The 1960 book was the tale of the iconic Kennedy-Nixon election. Towards the end, as White writes of the traveling press corps covering John F. Kennedy, after describing how JFK’s staff tended so well and kindly to the press, he writes:
“There is no doubt that this kindliness, respect and cultivation of the press colored all the reporting that came from the Kennedy campaign, and the contrast colored adversely the reporting of the Nixon campaign. By the last weeks of the campaign, those forty or fifty national correspondents who had followed Kennedy since the beginning of his electoral exertions into the November days had become more than a press corps-they had become his friends and, some of them, his most devoted admirers. When the bus or the plane rolled or flew through the night, they sang songs of their own composition about Mr. Nixon and the Republicans in chorus with the Kennedy staff and felt that they, too, were marching like soldiers of the Lord to the New Frontier.”
Here we are a full 58-years later and not only has nothing changed, the problem is worse. JFK and his loving press corps buddies are long gone. But when it comes to pushing the left-wing agenda of the moment — in this case gun control — the media has become the modern version of those “reporters” in 1960 who “felt that they, too, were marching like soldiers of the Lord to the New Frontier.”

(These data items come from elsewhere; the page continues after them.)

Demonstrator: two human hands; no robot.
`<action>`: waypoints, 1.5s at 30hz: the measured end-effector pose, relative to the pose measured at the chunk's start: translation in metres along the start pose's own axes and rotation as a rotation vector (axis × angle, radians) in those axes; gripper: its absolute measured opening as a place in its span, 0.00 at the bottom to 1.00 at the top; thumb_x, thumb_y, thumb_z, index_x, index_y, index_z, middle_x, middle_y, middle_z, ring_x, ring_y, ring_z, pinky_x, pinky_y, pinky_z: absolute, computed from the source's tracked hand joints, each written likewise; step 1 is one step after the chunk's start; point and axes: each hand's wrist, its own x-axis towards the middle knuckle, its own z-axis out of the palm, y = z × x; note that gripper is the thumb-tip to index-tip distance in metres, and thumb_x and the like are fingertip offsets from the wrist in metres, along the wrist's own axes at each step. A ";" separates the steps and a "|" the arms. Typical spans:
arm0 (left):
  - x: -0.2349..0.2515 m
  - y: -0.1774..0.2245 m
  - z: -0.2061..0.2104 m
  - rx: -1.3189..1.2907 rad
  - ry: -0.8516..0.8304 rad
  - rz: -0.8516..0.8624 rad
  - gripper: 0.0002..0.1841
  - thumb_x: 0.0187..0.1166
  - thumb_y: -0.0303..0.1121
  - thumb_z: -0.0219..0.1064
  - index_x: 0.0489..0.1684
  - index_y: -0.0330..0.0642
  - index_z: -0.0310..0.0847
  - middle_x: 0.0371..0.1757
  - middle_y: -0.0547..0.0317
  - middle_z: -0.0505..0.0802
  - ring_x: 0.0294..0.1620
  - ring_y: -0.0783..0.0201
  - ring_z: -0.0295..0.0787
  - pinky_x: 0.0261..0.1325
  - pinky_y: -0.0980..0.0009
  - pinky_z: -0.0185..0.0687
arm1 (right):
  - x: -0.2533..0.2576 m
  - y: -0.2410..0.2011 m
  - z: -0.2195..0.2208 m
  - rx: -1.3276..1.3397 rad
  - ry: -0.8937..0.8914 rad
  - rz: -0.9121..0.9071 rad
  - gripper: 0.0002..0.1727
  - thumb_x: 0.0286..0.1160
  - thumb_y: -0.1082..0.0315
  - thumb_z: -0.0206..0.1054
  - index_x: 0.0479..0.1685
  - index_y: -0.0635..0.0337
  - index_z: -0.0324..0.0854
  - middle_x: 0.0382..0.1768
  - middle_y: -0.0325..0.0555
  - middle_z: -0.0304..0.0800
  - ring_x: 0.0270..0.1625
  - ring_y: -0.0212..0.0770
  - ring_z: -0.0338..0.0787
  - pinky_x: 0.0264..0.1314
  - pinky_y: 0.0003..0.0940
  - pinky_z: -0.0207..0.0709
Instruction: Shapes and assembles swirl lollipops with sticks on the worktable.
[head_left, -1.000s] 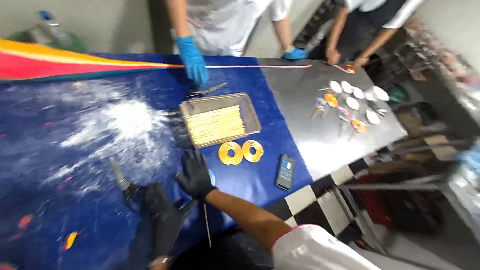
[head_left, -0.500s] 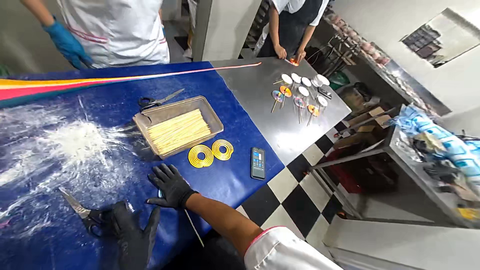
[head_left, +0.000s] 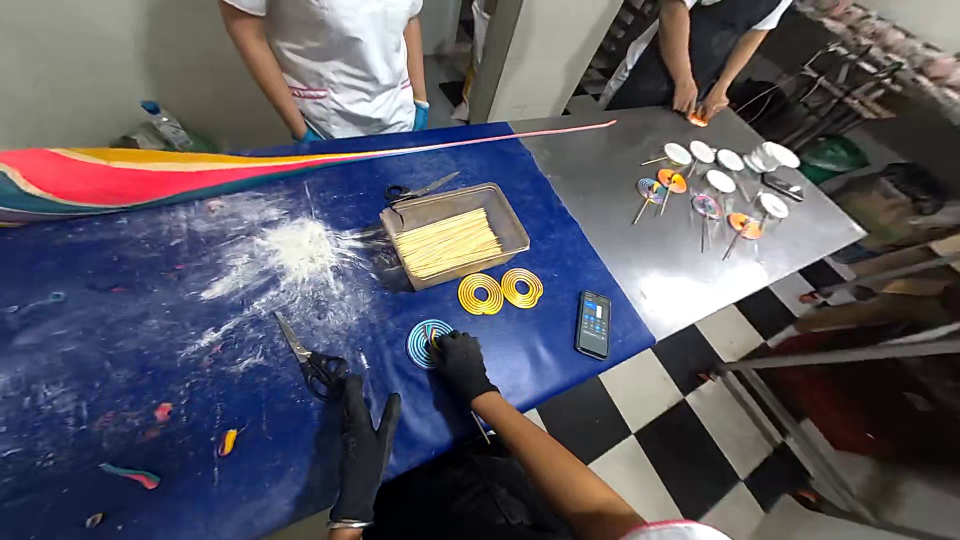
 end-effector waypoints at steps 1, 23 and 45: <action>0.000 0.000 -0.002 0.000 0.001 -0.003 0.44 0.81 0.58 0.62 0.90 0.35 0.56 0.86 0.37 0.71 0.87 0.45 0.67 0.86 0.51 0.65 | 0.004 -0.007 0.001 -0.019 -0.029 0.025 0.23 0.83 0.49 0.61 0.53 0.61 0.89 0.56 0.61 0.90 0.63 0.63 0.87 0.65 0.61 0.77; 0.166 0.039 0.059 0.503 -0.696 0.837 0.13 0.84 0.34 0.65 0.60 0.47 0.92 0.75 0.56 0.87 0.84 0.54 0.73 0.89 0.54 0.60 | -0.002 0.041 0.019 0.313 0.211 -0.044 0.30 0.68 0.46 0.76 0.60 0.60 0.88 0.59 0.60 0.87 0.62 0.61 0.87 0.63 0.59 0.80; 0.192 0.111 0.068 0.993 -1.186 0.890 0.11 0.81 0.30 0.68 0.55 0.40 0.91 0.66 0.49 0.89 0.74 0.48 0.80 0.82 0.53 0.68 | 0.002 0.044 0.010 0.395 0.160 -0.088 0.22 0.76 0.50 0.72 0.57 0.60 0.89 0.57 0.57 0.88 0.61 0.58 0.87 0.65 0.55 0.80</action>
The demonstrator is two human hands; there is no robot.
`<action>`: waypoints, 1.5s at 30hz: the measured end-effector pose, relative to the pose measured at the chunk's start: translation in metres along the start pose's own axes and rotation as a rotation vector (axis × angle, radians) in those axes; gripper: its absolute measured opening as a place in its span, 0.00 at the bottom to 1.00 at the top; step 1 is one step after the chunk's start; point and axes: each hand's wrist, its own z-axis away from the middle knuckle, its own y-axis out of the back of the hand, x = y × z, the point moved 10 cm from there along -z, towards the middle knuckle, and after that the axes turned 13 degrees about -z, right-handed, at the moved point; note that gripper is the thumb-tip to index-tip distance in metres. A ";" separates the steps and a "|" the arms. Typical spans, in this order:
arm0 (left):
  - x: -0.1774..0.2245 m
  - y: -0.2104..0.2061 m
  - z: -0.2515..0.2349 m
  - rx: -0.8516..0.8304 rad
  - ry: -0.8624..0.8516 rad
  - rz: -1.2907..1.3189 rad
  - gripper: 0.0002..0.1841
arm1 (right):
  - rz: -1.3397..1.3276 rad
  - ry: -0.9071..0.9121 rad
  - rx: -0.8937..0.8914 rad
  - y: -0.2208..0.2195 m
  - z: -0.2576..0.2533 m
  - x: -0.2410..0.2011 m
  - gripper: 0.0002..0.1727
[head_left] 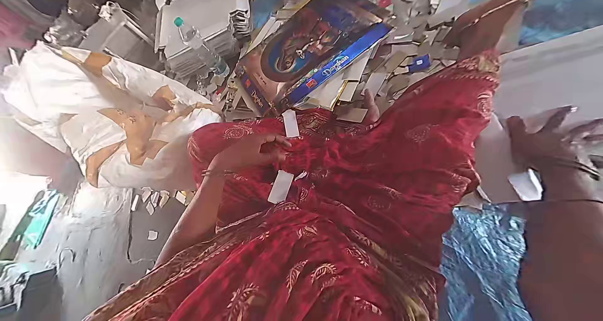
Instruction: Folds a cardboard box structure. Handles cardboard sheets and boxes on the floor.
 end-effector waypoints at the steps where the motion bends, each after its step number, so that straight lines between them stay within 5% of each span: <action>1: 0.002 -0.008 0.008 -0.051 0.016 -0.006 0.21 | 0.003 -0.008 -0.005 0.000 0.008 -0.003 0.64; 6: -0.008 -0.075 0.011 -0.324 0.136 -0.281 0.46 | -0.094 -0.044 -0.016 -0.003 0.029 -0.019 0.59; 9: 0.011 -0.090 -0.007 -0.325 -0.028 -0.172 0.42 | -0.085 -0.015 0.019 0.004 0.031 -0.022 0.57; 16: 0.039 0.057 -0.040 0.461 -0.182 -0.011 0.23 | 0.008 0.042 0.068 0.001 0.012 -0.005 0.59; 19: 0.030 0.078 -0.061 0.580 -0.213 -0.178 0.21 | -0.043 0.115 0.122 0.001 0.009 -0.001 0.59; 26: -0.055 -0.004 -0.116 0.059 0.082 -0.818 0.22 | 0.013 0.039 0.110 0.002 0.006 -0.002 0.57; 29: -0.072 -0.017 -0.121 0.039 0.132 -0.871 0.25 | 0.048 0.007 0.080 0.005 0.012 -0.010 0.56; 34: -0.062 -0.012 -0.123 -0.010 0.111 -0.885 0.11 | 0.039 0.029 0.110 0.004 0.003 -0.004 0.59; 41: 0.004 0.023 -0.128 0.252 0.067 -0.626 0.18 | 0.029 0.025 0.118 0.002 0.000 0.000 0.60; 45: 0.049 -0.007 -0.115 0.055 -0.169 -0.446 0.15 | 0.053 0.017 0.089 0.005 0.004 -0.006 0.59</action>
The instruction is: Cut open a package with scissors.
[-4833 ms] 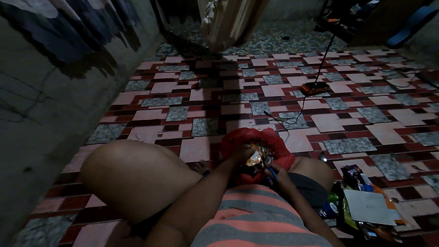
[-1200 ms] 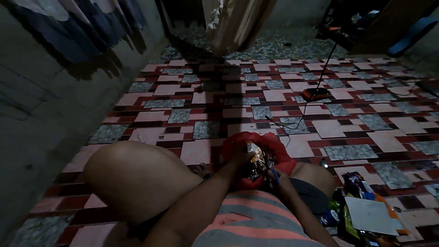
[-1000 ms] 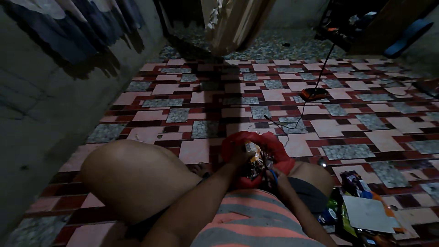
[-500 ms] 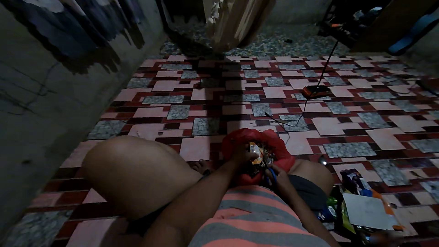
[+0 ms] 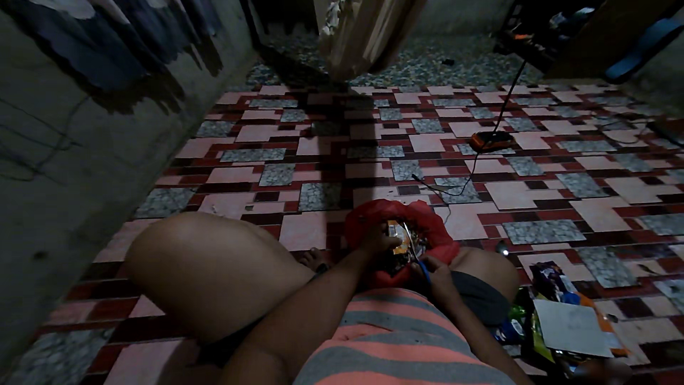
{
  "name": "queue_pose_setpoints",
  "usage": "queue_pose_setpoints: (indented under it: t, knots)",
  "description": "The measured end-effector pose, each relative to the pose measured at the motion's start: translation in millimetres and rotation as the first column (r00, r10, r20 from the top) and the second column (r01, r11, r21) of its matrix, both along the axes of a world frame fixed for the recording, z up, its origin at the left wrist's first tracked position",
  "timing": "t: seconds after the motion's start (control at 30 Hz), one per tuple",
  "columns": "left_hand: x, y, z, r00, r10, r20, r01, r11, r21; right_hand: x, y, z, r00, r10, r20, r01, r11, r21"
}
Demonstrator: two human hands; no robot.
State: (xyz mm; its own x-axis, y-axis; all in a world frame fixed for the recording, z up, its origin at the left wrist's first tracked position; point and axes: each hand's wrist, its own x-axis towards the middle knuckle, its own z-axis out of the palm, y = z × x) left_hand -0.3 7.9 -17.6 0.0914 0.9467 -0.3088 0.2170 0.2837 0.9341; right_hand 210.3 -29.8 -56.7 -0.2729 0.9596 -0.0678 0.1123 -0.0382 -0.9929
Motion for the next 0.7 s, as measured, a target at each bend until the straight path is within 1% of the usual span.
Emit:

If that means they have to put down and deny fair coverage to a high school teenager who has had the guts to stand up and oppose not only his peers (no small thing for a teenager in any high school) but the entire leftist media industrial complex — the teenager personifying what JFK might call a “profile in courage” — then they will do it. In New York minute.
If you want to know why so many Americans are cheering on President Trump and his wholesale assault on the Old Order octopus of American liberalism that has its tentacles everywhere in American society, most visibly in the media, the exclusion by Time and CNN of a young gun control opponent named Kyle Kashuv would be a good place to start.